── STORED DATA ──
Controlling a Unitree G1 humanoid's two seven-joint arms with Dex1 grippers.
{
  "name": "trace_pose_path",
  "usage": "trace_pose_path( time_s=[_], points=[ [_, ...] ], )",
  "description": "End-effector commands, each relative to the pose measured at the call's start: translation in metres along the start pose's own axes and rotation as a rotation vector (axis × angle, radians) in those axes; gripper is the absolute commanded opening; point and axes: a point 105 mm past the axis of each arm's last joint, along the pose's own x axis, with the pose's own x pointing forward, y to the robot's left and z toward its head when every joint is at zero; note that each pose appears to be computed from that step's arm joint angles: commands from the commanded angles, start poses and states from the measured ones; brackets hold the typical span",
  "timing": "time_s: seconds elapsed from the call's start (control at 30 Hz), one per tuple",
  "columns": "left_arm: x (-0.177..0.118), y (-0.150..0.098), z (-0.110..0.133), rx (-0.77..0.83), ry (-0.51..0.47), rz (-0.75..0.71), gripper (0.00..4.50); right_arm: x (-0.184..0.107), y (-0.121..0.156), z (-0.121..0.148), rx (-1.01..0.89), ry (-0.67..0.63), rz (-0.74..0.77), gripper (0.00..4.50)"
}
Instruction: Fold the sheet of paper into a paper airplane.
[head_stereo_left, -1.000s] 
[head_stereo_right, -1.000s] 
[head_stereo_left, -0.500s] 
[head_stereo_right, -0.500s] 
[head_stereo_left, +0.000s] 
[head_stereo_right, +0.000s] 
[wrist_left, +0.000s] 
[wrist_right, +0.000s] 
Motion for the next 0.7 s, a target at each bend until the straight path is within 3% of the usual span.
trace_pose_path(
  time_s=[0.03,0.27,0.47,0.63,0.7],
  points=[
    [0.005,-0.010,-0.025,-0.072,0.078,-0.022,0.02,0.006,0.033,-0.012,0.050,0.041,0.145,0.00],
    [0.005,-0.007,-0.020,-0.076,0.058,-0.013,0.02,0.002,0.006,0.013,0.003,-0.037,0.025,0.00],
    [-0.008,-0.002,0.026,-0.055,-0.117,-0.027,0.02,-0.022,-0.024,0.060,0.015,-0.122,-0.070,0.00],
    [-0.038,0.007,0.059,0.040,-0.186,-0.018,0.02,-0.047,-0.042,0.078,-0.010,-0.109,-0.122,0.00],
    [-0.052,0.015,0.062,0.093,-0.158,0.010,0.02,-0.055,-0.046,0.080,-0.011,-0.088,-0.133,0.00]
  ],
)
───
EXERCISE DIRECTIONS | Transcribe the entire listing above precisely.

TASK SOLUTION |
Controlling a Unitree G1 humanoid's two seven-joint arms with Dex1 grippers.
{
  "name": "trace_pose_path",
  "usage": "trace_pose_path( time_s=[_], points=[ [_, ...] ], )",
  "description": "End-effector commands, each relative to the pose measured at the call's start: translation in metres along the start pose's own axes and rotation as a rotation vector (axis × angle, radians) in those axes; gripper is the absolute commanded opening; point and axes: a point 105 mm past the axis of each arm's last joint, along the pose's own x axis, with the pose's own x pointing forward, y to the robot's left and z toward its head when every joint is at zero; note that each pose appears to be computed from that step's arm joint angles: commands from the commanded angles, start poses and states from the measured ones; brackets hold the typical span",
  "timing": "time_s: seconds elapsed from the call's start (control at 30 Hz), one per tuple",
  "columns": "left_arm: x (-0.177..0.118), y (-0.150..0.098), z (-0.110..0.133), rx (-0.77..0.83), ry (-0.51..0.47), rz (-0.75..0.71), gripper (0.00..4.50); right_arm: x (-0.184..0.107), y (-0.121..0.156), z (-0.121..0.148), rx (-1.01..0.89), ry (-0.67..0.63), rz (-0.74..0.77), gripper (0.00..4.50)"
}
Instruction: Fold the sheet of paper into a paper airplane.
[head_stereo_left, -1.000s] 
[head_stereo_right, -1.000s] 
[head_stereo_left, -0.500s] 
[head_stereo_right, -0.500s] 
[head_stereo_left, +0.000s] 
[head_stereo_right, +0.000s] 
[wrist_left, +0.000s] 
[wrist_right, +0.000s] 
Motion for the next 0.7 s, a target at each bend until the straight path is within 3% of the usual span.
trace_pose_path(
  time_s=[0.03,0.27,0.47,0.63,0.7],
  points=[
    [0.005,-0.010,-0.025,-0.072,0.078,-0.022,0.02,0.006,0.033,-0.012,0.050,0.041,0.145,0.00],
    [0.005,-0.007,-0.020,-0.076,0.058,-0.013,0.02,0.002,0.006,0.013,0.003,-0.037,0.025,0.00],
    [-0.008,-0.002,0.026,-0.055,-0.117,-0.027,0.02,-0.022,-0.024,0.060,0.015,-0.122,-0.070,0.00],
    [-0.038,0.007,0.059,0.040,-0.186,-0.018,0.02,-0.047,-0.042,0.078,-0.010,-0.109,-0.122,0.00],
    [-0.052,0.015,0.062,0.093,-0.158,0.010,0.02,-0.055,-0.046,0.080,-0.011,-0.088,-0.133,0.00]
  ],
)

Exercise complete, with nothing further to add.